Data for this task »
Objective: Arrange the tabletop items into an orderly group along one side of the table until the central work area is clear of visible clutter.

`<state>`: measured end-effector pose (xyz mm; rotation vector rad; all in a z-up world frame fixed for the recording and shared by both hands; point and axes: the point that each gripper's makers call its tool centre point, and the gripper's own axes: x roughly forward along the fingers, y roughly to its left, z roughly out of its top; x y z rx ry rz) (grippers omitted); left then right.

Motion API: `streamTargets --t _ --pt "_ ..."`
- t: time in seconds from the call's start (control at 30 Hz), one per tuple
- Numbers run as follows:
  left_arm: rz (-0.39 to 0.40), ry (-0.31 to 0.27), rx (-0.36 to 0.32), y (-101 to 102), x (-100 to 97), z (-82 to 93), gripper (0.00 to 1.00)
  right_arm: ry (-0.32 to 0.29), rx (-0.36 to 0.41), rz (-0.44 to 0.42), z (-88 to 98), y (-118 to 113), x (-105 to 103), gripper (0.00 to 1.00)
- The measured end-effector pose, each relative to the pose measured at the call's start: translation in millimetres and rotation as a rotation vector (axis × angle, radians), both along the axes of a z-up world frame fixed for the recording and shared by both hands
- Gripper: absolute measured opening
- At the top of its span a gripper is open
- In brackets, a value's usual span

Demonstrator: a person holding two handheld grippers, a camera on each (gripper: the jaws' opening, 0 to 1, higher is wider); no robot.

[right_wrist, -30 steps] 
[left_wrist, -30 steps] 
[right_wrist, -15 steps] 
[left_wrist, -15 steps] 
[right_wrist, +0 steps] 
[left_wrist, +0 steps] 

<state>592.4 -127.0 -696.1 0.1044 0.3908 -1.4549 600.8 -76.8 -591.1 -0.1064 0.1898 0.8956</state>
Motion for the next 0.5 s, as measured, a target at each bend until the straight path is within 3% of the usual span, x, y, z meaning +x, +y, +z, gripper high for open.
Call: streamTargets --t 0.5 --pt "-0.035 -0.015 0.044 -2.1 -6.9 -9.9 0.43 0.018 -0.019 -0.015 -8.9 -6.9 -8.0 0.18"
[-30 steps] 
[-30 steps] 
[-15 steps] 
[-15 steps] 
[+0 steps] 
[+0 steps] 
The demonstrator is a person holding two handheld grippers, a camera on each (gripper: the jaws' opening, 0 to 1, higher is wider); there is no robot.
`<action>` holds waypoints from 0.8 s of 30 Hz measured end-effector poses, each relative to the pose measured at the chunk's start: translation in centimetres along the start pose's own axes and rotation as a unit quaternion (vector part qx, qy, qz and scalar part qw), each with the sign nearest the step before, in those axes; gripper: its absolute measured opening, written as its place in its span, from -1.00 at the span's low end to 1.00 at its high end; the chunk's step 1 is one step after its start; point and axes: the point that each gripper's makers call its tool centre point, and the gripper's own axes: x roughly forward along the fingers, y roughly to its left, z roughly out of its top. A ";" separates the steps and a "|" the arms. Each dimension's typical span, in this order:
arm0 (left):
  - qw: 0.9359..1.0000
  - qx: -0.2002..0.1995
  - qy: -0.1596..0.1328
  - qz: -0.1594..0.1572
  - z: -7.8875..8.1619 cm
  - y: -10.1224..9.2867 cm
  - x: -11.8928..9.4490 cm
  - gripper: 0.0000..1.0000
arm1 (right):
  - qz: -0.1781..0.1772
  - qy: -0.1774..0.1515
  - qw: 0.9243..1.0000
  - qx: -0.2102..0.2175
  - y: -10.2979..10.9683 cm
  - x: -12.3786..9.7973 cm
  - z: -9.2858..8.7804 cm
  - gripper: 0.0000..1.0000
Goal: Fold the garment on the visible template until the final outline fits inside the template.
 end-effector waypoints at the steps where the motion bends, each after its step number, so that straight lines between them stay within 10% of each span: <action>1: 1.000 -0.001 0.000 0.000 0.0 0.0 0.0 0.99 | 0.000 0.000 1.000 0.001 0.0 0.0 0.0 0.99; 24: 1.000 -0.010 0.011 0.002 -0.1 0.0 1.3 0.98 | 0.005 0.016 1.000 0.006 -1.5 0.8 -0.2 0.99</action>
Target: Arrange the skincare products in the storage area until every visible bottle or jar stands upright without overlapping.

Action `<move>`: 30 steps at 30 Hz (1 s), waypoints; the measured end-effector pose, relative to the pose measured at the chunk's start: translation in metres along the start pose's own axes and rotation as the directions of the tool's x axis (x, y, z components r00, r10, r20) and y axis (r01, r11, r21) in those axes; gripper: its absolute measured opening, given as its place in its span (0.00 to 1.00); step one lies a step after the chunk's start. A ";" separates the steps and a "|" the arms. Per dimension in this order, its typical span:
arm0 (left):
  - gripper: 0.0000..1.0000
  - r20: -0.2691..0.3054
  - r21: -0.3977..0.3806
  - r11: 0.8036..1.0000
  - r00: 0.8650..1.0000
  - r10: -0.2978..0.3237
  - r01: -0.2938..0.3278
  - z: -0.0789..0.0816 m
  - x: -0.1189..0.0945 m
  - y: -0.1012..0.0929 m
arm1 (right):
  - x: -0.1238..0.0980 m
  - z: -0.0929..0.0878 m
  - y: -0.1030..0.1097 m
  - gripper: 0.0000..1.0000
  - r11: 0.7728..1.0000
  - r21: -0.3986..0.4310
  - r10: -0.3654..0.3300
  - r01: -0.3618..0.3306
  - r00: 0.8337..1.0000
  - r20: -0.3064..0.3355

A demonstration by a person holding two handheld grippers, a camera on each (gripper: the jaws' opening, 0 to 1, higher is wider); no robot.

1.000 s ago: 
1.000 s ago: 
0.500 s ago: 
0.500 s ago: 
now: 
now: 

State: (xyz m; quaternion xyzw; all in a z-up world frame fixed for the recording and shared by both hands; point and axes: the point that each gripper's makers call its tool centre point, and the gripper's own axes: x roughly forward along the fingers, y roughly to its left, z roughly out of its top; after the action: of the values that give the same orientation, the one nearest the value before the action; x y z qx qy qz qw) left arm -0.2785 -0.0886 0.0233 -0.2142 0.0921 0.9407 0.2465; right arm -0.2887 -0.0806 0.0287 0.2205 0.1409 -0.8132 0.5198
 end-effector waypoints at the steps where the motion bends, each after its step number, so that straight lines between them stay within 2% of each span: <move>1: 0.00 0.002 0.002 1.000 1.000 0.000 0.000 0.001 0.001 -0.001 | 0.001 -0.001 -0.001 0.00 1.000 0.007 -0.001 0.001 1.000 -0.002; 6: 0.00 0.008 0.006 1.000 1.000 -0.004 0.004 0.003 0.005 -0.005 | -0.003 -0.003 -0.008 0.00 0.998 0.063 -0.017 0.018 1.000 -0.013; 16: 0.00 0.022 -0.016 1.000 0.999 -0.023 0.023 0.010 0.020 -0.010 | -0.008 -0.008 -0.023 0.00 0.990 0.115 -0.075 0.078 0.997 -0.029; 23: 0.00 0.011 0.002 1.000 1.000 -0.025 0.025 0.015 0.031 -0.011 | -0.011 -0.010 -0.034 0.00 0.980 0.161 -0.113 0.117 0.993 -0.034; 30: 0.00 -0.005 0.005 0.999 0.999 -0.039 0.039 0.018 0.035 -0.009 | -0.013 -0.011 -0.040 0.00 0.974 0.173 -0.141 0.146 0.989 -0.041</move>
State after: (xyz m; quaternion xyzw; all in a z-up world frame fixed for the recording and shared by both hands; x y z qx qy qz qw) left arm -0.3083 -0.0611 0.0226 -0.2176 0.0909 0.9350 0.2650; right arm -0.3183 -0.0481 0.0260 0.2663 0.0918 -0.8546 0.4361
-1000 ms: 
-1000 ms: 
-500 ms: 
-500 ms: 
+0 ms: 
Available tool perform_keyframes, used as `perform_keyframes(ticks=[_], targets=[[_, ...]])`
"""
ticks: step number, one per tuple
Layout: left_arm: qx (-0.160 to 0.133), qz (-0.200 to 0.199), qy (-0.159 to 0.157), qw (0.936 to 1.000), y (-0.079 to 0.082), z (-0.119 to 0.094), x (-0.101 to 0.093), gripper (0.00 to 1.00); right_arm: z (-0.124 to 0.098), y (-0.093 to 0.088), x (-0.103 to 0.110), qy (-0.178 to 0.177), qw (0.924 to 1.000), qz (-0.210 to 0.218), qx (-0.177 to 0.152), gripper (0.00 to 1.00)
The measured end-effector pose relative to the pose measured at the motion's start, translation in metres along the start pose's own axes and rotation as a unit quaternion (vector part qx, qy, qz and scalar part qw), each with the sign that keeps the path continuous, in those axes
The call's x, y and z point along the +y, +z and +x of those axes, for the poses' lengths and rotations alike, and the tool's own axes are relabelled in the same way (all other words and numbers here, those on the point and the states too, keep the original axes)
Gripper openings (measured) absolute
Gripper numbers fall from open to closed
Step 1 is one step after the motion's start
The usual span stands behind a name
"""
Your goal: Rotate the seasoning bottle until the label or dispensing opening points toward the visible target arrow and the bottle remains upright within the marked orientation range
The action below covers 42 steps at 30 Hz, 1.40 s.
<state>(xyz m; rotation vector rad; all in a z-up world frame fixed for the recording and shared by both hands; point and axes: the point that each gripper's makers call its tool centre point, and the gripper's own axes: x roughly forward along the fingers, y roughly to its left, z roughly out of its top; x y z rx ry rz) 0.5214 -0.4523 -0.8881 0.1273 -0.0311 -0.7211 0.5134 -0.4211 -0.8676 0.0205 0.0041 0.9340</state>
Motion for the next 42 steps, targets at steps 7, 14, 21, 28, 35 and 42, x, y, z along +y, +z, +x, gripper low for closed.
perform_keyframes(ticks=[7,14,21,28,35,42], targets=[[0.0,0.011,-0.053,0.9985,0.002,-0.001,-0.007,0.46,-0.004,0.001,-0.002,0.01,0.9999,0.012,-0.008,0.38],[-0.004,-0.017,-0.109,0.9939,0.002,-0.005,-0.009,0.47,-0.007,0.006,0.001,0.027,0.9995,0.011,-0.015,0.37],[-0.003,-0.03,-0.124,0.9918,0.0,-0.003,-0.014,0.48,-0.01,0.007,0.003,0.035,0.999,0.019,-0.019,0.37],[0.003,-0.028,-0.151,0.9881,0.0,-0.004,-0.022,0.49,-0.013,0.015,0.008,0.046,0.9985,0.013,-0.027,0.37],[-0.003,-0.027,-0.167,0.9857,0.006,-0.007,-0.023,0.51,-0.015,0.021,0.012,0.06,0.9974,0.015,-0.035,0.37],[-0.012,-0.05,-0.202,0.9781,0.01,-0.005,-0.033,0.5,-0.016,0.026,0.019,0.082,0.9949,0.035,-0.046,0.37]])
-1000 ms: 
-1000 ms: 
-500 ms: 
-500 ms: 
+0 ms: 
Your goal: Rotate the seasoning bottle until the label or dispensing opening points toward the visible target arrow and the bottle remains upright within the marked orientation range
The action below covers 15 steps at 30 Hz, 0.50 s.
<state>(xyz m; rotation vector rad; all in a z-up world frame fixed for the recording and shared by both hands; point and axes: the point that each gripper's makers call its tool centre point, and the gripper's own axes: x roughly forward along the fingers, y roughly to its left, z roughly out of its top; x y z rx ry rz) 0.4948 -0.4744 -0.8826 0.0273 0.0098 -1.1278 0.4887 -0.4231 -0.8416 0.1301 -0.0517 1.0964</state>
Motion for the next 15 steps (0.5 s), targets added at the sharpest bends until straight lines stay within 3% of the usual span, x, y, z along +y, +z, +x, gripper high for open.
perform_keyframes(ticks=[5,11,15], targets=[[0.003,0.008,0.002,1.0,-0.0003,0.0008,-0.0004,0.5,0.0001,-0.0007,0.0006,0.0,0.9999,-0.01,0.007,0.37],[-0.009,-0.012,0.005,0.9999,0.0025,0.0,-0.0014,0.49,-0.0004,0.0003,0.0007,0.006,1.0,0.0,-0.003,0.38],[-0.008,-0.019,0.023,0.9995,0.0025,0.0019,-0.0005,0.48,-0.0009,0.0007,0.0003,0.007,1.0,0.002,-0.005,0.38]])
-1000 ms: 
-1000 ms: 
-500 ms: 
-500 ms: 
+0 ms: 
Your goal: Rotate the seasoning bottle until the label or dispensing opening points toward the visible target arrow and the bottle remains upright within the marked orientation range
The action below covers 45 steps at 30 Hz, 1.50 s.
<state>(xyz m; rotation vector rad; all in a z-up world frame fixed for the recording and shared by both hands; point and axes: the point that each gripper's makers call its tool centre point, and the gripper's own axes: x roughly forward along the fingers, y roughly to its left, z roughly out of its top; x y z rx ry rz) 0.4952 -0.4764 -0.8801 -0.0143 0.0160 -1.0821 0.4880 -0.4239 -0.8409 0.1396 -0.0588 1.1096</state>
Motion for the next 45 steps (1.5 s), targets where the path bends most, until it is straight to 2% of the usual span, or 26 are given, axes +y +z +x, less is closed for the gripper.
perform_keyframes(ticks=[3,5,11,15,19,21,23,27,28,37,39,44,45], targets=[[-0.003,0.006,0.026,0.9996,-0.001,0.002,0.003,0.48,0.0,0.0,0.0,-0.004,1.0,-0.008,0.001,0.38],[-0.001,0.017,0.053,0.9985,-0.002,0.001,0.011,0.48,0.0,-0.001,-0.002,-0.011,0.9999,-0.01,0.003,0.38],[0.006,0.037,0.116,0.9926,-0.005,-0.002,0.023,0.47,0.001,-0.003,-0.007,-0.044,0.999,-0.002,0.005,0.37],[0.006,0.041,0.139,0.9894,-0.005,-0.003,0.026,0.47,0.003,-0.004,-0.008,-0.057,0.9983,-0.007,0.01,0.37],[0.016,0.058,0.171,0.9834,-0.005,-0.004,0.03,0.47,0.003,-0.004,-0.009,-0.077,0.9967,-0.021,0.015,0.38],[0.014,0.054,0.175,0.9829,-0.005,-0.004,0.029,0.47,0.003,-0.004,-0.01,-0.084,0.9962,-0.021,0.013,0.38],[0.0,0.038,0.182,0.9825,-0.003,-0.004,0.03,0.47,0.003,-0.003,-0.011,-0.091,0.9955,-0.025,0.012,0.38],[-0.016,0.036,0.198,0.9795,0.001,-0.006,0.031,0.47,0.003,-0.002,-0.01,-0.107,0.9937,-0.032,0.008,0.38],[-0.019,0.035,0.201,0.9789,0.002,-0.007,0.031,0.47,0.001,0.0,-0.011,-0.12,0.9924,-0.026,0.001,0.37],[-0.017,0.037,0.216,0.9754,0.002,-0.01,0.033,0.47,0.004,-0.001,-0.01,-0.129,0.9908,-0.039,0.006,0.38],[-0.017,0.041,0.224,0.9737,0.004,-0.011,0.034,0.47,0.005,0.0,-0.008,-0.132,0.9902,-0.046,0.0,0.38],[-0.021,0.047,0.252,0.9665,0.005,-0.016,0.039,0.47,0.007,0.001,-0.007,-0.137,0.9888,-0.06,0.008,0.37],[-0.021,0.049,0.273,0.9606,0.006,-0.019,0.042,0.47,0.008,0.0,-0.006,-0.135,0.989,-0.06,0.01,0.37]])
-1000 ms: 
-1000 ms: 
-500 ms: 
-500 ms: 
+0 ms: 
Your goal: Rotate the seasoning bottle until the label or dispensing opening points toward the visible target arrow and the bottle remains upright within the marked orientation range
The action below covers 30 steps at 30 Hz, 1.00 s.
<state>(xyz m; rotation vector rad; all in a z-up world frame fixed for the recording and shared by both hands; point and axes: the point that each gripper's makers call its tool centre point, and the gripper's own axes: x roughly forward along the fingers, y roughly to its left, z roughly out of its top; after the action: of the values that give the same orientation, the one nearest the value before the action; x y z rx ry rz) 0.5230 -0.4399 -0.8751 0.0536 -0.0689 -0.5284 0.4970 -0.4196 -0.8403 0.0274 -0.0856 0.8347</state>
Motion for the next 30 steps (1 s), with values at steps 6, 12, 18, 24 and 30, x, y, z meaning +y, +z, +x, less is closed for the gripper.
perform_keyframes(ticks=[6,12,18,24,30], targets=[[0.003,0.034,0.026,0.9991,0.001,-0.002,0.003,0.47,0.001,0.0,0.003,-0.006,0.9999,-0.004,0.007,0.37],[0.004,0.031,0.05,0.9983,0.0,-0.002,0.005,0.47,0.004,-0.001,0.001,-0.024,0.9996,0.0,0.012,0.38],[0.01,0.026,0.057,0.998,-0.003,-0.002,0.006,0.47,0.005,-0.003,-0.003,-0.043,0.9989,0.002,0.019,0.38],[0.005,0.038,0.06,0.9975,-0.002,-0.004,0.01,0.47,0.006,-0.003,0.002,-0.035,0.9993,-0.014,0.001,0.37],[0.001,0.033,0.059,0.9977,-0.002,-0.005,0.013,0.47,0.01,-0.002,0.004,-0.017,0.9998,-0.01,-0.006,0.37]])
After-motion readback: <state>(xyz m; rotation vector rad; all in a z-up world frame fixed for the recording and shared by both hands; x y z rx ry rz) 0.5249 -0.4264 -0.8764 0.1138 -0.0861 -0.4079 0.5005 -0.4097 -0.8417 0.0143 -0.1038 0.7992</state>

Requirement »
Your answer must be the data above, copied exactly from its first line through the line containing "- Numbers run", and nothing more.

Answer area »
Objective: Arrange the tabletop items into an orderly group along one side of the table until the central work area is clear of visible clutter.

`<state>`: measured end-effector pose (xyz mm; rotation vector rad; all in a z-up world frame fixed for the recording and shared by both hands; point and axes: the point that each gripper's makers call its tool centre point, and the gripper's own axes: x roughly forward along the fingers, y roughly to its left, z roughly out of its top; x y z rx ry rz) (grippers omitted); left then right.

Motion API: `streamTargets --t _ --pt "_ ..."`
- t: time in seconds from the call's start (control at 30 Hz), one per tuple
- Numbers run as follows:

What this exercise required has been given in full.